Pull back the husks and char the corn: Take the grilled ears of corn and pull back the husks, exposing the kernels. Do not remove the husks. If possible, tie the husks back.
Increase the grill temperature to high (550°F).
Place a sheet of aluminum foil on one side of the hot grill.
Place the pulled-back husks over the foil, allowing the exposed kernels to sit on the grill grates. (This is done so the husks don’t burn before the corn can char.) Close the grill lid and allow the kernels to char for about 5 minutes per side, or until they become dark and golden brown on all sides. At this point, add the green onions to the grill and char on all sides, about 8 minutes total.
Remove the corn and green onions from the grill and set aside.

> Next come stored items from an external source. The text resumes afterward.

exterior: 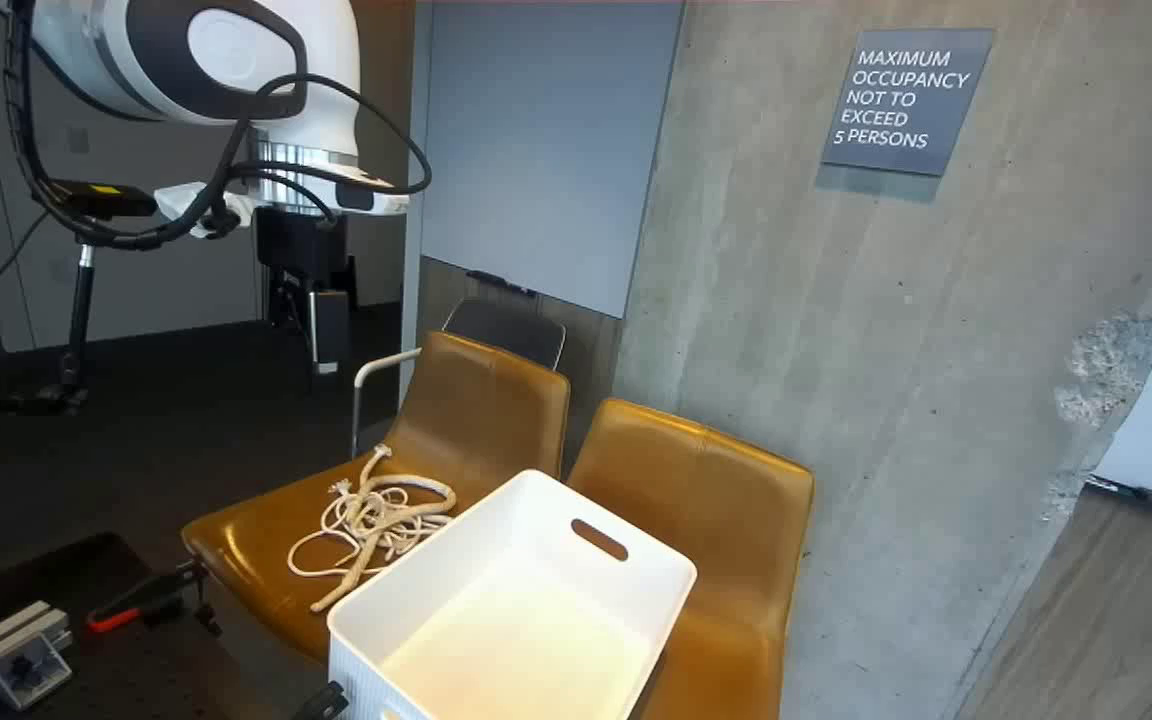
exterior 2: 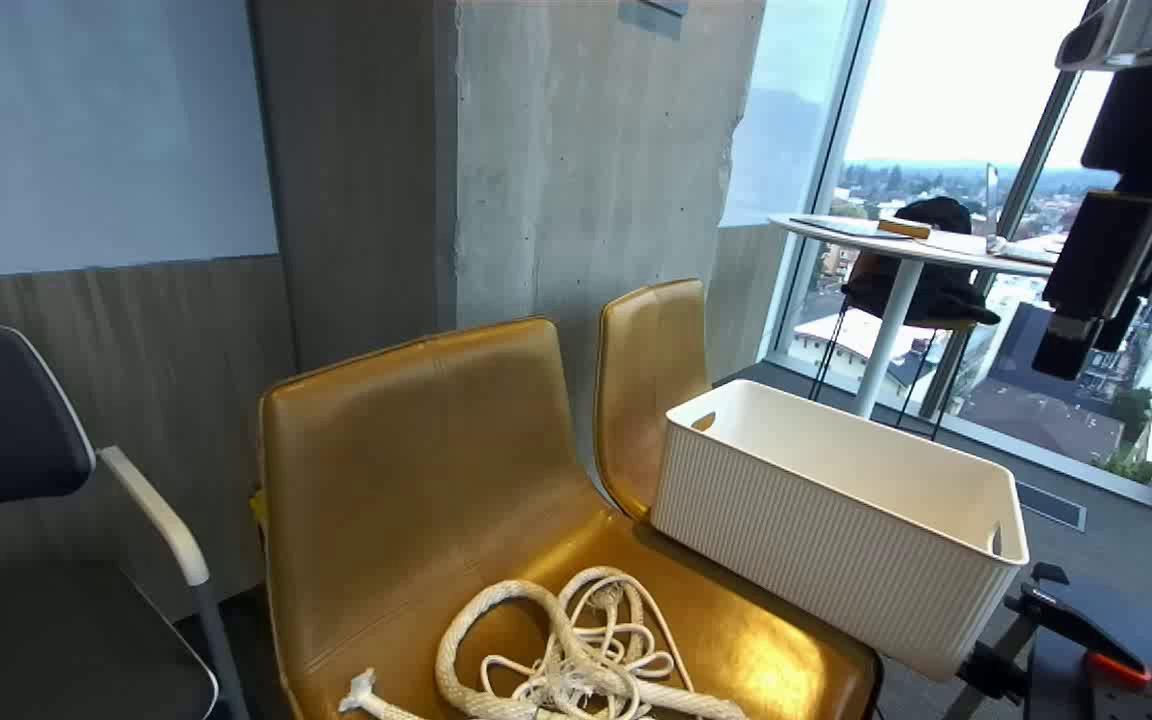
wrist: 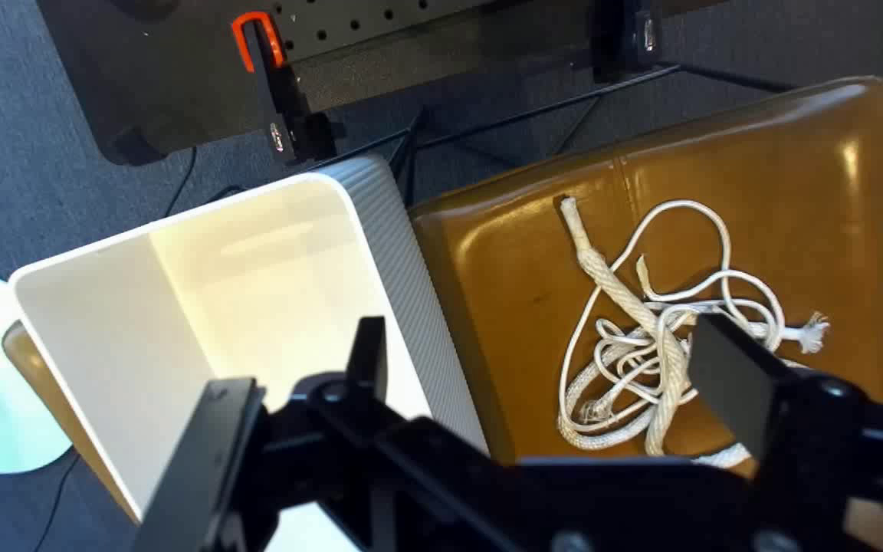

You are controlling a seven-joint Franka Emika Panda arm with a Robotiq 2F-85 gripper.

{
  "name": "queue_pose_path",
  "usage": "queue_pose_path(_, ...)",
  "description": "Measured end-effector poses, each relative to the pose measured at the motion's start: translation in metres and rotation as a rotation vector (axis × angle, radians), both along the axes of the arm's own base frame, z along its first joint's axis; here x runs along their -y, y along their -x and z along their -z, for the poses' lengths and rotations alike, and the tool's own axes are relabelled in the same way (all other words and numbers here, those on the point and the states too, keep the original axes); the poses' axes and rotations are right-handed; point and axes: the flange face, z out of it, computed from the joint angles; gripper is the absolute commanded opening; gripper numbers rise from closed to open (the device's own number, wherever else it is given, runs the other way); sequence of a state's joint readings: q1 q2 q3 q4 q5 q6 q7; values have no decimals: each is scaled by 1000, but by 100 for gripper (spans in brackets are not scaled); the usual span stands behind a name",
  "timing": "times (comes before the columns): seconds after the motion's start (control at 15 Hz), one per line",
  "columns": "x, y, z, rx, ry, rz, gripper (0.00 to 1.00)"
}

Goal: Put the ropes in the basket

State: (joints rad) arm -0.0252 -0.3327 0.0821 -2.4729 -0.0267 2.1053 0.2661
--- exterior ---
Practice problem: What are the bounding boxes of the white wall board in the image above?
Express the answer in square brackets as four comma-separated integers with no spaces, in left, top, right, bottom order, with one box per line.
[408,0,689,320]

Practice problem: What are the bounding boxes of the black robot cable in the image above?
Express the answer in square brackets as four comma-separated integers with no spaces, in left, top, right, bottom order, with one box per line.
[0,0,436,257]

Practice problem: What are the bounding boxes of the thick braided white rope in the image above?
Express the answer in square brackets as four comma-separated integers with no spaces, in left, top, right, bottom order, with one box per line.
[286,444,465,616]

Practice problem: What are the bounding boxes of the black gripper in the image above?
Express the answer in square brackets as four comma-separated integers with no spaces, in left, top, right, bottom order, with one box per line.
[253,209,351,375]

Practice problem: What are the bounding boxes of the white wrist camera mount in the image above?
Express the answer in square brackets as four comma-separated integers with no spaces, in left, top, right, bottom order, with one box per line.
[151,176,265,245]

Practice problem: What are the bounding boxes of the gray occupancy sign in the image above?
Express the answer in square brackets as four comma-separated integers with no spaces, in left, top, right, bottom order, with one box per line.
[818,27,997,181]

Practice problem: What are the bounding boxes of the red and black clamp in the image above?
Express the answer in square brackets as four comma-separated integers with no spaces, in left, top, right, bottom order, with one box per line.
[84,555,218,640]

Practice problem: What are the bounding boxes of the mustard leather chair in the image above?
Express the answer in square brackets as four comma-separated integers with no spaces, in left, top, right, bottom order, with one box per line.
[567,396,820,720]
[176,329,574,660]

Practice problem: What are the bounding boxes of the thin smooth white cord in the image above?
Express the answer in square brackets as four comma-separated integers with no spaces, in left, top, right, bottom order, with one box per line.
[286,463,465,616]

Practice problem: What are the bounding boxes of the white plastic basket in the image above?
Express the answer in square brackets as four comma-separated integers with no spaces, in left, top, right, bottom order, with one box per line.
[323,467,699,720]

Put the quinoa, water, and 1 teaspoon salt in a saucepan. Bring to a boil, cover, and lower to a simmer. Cook for 15 minutes. Uncover and check if the quinoa is ready by tilting the pan to the side to make sure all the water has been absorbed. If not, continue cooking for a few minutes more.
Transfer the cooked quinoa to a large bowl and allow to cool at room temperature.
Cut the corn kernels off the cobs, slice the grilled green onions, and add both to the quinoa. Toss in the tomatoes and cilantro and mix well.
Drizzle the lime juice and olive oil over the salad and season with salt and pepper to taste. Toss well before serving.